- About this exercise -
From the data below, set down exactly the lines between the one holding "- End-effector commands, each" and the one holding "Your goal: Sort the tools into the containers", inclusive, and no others.

┌──

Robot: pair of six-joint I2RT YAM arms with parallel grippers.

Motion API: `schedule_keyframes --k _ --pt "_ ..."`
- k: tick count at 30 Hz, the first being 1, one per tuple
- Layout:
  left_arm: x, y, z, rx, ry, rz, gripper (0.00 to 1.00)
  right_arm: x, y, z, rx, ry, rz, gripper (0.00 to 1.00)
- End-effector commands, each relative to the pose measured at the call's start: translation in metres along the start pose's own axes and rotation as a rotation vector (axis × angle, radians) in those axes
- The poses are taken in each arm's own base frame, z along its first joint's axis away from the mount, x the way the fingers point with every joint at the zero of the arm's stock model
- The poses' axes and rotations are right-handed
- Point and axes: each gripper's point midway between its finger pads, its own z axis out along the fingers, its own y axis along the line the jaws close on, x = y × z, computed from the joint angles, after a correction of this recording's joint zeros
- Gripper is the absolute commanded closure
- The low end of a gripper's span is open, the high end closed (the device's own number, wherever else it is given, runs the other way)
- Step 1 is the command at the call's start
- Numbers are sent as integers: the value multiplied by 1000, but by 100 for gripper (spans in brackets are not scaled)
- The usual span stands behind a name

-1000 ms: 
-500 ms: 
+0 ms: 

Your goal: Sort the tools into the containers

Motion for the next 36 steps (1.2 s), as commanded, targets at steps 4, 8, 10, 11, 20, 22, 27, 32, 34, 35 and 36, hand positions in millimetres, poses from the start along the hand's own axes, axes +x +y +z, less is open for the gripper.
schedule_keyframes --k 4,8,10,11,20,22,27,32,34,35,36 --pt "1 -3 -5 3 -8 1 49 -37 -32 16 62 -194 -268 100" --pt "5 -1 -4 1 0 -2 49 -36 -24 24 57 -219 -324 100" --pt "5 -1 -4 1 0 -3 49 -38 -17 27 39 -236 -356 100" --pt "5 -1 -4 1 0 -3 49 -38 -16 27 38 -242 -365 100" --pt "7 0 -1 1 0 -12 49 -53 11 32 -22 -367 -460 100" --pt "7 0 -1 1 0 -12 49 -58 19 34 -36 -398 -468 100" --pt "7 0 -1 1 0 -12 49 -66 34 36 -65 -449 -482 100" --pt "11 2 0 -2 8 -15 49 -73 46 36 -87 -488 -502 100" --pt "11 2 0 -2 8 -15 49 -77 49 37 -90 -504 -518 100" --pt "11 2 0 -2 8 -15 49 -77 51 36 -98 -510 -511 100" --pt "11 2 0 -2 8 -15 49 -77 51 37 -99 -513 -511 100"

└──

- Answer to the exercise -
- End-effector commands, each relative to the pose measured at the call's start: translation in metres along the start pose's own axes and rotation as a rotation vector (axis × angle, radians) in those axes
- The poses are taken in each arm's own base frame, z along its first joint's axis away from the mount, x the way the fingers point with every joint at the zero of the arm's stock model
- The poses' axes and rotations are right-handed
- Point and axes: each gripper's point midway between its finger pads, its own z axis out along the fingers, its own y axis along the line the jaws close on, x = y × z, computed from the joint angles, after a correction of this recording's joint zeros
- Gripper is the absolute commanded closure
- The low end of a gripper's span is open, the high end closed (the device's own number, wherever else it is given, runs the other way)
- Step 1 is the command at the call's start
- Numbers are sent as integers: the value multiplied by 1000, but by 100 for gripper (spans in brackets are not scaled)
- The usual span stands behind a name

-1000 ms: 
-500 ms: 
+0 ms: 

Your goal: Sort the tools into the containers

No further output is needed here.